Недаром же, нет, недаром силком отрывали потом таких, как он, от родной земли, отправляли, словно в почетную ссылку, на малопонятные должности — чтобы дать потом возможность через обезглавленную Кубань тихой сапой прокрасться на своем комбайне со специальным прицепом под консенсус сдавшему потом на родине все, что можно было сдать и нельзя, велеречивому соседу-ставрополю…
Не исключено, что сокровенный разговор с Голубем купил меня, что называется, с потрохами, своею простонародно-щедрой концовкой.
— Поезжай! — сказал он на прощанье. — Счастливого тебе пути. С Богом, пока люди встречаются… знаешь такое кубанское присловье? Но как бы там у тебя не сложилось, знай: краюха теплого хлеба и шмат сала всегда тебя на Кубани ждут!
Эх, кабы!..
Чего только со мной на «малой родине» потом не случалось и что только в родных-то краях обо мне не говорили, что не писали, чего не думали!
И в то, «еще советское» время.
И в наше, ты понимаешь — ну, само собой, понимашь?! — великое и судьбоносное время «демократических перемен»…

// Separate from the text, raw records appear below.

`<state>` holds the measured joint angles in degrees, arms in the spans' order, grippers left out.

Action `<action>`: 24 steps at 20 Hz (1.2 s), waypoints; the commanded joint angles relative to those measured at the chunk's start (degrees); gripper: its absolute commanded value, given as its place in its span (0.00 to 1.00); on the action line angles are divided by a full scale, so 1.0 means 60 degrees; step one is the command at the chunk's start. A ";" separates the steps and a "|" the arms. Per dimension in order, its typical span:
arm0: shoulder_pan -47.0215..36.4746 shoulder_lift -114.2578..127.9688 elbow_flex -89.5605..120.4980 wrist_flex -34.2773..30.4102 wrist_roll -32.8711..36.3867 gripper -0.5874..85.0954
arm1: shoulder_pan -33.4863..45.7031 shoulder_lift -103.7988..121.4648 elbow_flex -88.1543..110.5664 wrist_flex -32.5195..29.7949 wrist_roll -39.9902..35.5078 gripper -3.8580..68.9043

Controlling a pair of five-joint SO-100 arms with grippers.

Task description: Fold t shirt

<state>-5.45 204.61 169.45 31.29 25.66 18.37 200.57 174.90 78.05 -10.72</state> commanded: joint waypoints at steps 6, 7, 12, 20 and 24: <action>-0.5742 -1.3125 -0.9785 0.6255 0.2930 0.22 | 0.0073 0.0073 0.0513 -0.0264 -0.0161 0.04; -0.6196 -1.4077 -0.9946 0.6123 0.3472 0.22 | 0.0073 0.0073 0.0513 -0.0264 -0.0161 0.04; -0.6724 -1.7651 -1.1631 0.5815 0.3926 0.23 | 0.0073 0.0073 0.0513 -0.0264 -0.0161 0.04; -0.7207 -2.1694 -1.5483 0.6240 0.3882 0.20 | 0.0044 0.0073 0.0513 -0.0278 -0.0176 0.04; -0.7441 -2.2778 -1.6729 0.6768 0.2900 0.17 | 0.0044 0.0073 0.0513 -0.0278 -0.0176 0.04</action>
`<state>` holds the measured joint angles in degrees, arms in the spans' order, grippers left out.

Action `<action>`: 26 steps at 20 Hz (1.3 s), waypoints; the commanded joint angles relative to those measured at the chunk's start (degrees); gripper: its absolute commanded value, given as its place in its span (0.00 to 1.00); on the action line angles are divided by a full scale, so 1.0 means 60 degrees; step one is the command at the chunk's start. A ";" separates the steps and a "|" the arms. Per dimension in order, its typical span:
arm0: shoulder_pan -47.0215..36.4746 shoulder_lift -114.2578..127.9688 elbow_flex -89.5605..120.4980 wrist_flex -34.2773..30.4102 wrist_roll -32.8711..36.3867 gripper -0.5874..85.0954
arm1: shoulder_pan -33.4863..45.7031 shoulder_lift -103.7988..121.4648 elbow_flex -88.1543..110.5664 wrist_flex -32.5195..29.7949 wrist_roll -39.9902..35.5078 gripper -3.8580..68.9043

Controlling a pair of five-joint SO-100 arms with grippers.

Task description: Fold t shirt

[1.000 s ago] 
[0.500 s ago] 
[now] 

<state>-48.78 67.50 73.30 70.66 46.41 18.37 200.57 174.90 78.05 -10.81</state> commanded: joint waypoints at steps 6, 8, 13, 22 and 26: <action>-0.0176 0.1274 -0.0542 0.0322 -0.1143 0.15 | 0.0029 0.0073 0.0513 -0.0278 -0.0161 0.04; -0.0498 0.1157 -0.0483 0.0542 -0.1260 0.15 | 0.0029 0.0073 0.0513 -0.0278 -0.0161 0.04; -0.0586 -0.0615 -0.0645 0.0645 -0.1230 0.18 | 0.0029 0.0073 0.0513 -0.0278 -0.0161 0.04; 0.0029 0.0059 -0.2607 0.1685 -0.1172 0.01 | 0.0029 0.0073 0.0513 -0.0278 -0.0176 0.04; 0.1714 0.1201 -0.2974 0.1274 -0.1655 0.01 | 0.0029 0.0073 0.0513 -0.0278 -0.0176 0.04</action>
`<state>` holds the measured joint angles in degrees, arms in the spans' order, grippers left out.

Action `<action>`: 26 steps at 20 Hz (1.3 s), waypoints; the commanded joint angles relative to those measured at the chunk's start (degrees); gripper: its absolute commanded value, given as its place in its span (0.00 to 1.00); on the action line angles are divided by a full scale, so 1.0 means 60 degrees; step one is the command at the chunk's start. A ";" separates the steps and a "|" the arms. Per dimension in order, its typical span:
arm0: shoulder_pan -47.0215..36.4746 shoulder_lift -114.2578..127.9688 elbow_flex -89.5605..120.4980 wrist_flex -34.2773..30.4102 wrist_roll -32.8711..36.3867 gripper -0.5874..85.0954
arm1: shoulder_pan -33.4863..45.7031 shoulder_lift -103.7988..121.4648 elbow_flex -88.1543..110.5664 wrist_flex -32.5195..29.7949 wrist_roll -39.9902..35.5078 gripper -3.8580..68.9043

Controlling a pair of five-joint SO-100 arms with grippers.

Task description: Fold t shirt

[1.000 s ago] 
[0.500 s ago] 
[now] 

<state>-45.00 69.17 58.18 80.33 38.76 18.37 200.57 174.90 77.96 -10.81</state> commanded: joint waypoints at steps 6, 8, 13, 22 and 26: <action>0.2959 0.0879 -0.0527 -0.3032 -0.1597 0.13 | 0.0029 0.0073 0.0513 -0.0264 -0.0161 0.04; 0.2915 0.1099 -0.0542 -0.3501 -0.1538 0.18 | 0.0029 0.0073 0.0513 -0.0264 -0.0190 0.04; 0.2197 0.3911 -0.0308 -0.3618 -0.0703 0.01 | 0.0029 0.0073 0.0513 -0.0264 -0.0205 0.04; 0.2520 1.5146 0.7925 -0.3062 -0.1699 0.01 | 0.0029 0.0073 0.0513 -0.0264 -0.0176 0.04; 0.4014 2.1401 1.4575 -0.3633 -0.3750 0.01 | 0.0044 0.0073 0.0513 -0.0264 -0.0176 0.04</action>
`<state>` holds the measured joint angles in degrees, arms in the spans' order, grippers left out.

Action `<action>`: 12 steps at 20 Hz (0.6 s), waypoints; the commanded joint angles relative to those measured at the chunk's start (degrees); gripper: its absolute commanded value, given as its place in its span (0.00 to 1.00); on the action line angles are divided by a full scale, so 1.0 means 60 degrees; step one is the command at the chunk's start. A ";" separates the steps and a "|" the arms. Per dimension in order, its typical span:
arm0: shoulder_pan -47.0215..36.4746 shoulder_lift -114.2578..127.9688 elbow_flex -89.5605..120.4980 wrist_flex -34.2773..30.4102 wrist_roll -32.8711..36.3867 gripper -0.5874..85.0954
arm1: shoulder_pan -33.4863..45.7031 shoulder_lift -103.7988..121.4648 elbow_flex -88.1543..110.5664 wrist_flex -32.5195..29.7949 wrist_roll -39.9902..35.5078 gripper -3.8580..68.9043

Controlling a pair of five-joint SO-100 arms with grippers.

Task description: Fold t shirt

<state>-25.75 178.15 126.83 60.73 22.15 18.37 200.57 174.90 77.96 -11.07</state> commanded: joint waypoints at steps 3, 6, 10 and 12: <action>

Какой там тебе «шмат сала», если после публикации в журнале «Наш современник» моей повести «Заступница» районная «Сельская жизнь» в адресованном мне открытом письме попрекнула, что зря-то я ел кубанский хлебушко, зря.
Да, а теперь?
То вызываешь неудовольствие большого чиновника тем, что в Краснодаре, на родной-то своей земельке позволяешь демонстративно не подать руки липовому «батьке с автобазы» Мартынову. То потом ты же оказываешься виноват, что не помог, значит, разоблачить его, такого-сякого, само собой липового — куда раньше.
И черствеет, безнадежно черствеет вдалеке от дома в Москве моя краюха, становится — хоть об дорогу бей… о бесконечную, безостановочную пока, слава тебе, Господи наш, дорогу, которую я когда-то по зову казачьей крови предпочел тихому оседлому жительству между пологих холмов родного отрадненского Предгорья — как я ему, если бы вы знали правду, этому жительству завидую!